Como en casi toda la región rioplatense donde se dispersó la población guaraní, en el Uruguay, una de las más visibles herencias de dicha etnia está en los nombres de casi todos los accidentes geográficos, como Aiguá, que quiere decir manantiales, o Batoví, que significa seno de mujer. Casi todos los ríos del país tienen un nombre que deriva de una voz guaraní: Arapey, Cebollatí, Cuareim, Daymán, Queguay, Tacuarembó, Tacuarí, Yi. Por supuesto, Uruguay también es un nombre guaraní.
¿Cómo pudo suceder, entonces, que un país que lleva nombre guaraní, olvidara el aporte de estos indios? La mayoría de los investigadores, especialmente aquellos ya nombrados en este artículo, indicaron que existió un deliberado olvido, ya sea para remarcar la “pureza blanca” del Uruguay o para apoyar la creación de un mito charrúa.

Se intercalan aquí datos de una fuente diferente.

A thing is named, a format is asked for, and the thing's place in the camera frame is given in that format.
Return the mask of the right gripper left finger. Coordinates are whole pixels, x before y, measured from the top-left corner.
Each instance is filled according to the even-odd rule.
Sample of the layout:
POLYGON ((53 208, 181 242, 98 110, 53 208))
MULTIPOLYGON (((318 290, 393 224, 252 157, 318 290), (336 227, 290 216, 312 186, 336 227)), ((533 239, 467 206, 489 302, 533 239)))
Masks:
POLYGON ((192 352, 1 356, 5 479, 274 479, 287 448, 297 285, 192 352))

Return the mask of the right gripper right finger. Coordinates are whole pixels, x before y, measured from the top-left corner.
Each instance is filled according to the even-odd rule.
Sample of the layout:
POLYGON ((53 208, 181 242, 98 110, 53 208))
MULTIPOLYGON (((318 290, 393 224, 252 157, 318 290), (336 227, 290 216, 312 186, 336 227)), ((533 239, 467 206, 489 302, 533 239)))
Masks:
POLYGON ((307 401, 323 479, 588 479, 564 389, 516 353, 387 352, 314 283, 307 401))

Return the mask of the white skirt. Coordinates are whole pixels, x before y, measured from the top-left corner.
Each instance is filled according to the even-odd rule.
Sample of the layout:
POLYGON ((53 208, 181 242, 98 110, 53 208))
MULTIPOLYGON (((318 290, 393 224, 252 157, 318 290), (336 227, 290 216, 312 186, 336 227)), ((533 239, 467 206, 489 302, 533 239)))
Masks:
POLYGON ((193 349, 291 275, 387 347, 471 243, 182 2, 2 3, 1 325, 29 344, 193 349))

Padrón Favre explica que en el auge de los nacionalismos de fines del siglo XIX, en América Latina cada país trataba de tener un indio propio. Ahí apareció el azteca como símbolo de México, a pesar de que en ese país vivieron y viven otra gran cantidad de pueblos indios; el guaraní quedó identificado sólo con Paraguay; y en Uruguay apareció el charrúa como símbolo. El charrúa fue elegido, según este historiador, por una razón muy simple: porque ya estaban muertos. Desde 1760, con el gobierno de Andonaegui de Buenos Aires fueron muchas y variadas las expediciones militares para eliminar al charrúa. Hacia fines del siglo XIX ya prácticamente habían desaparecido de la sociedad uruguaya. Por ello es que los liberales pro-europeos que gobernaron ese país entonces se enorgullecían con la idea de que si los únicos indios de Uruguay habían desaparecido, constituía un país homogéneamente blanco, el único de América. Y como estaban muertos, reivindicar a los charrúas no tenía ningún efecto social.

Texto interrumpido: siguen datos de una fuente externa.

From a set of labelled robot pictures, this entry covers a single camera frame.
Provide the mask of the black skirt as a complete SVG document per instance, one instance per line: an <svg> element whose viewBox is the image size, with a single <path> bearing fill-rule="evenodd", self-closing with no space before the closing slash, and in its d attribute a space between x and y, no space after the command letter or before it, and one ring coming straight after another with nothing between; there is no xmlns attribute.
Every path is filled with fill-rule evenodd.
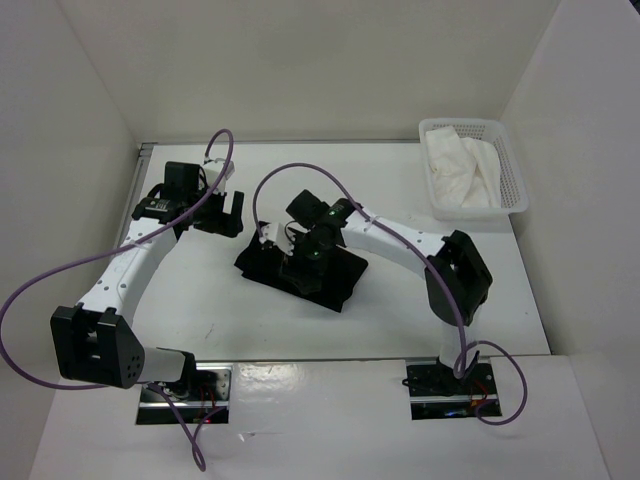
<svg viewBox="0 0 640 480"><path fill-rule="evenodd" d="M243 278L288 293L295 297L340 313L344 303L352 296L355 286L368 268L368 261L340 246L329 250L327 270L319 292L299 293L292 285L279 278L283 253L275 246L261 244L254 234L249 245L239 254L234 266Z"/></svg>

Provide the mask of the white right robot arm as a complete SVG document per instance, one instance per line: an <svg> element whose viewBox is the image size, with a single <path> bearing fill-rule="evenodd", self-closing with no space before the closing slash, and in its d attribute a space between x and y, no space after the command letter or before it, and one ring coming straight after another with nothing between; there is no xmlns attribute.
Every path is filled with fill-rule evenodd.
<svg viewBox="0 0 640 480"><path fill-rule="evenodd" d="M493 277L468 234L455 230L434 236L376 216L351 198L329 205L308 190L291 201L286 213L306 229L294 244L294 255L314 261L338 246L362 250L423 279L431 311L445 326L439 384L459 393L472 382L470 327Z"/></svg>

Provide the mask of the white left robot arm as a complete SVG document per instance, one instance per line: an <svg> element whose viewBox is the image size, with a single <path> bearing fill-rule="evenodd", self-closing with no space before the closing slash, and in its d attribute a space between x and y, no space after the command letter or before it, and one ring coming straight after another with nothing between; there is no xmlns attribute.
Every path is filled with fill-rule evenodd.
<svg viewBox="0 0 640 480"><path fill-rule="evenodd" d="M67 380L128 389L163 383L180 400L205 380L193 354L146 348L132 324L142 296L163 259L191 228L235 238L243 230L244 195L224 210L225 184L234 166L169 162L164 180L135 206L123 252L113 256L94 286L72 307L58 307L50 325L60 374Z"/></svg>

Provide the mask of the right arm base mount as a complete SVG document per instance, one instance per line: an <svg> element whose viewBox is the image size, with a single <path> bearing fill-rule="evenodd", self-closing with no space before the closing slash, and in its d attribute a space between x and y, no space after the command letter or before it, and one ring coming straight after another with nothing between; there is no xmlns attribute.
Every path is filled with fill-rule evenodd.
<svg viewBox="0 0 640 480"><path fill-rule="evenodd" d="M497 386L489 362L478 363L463 380L437 361L408 362L401 381L409 395L413 420L470 418L502 415Z"/></svg>

Ana Ribeiro, por su parte, considera que en 1930 se construyó en Uruguay “el imaginario de un país joven, poderoso, blanco y orgulloso. Estaba claro que no se podía ser blanco y magnífico si se tenía un antepasado indio. Entonces ahí aparecieron los charrúas: el indio indómito, ejemplo de heroísmo y valentía, un pasado muy lejano que no manchaba la pureza blanca del nuevo país ni ofrecía ningún peligro: como estaban todos muertos, podían ser elevados a la categoría de emblema, de mito”.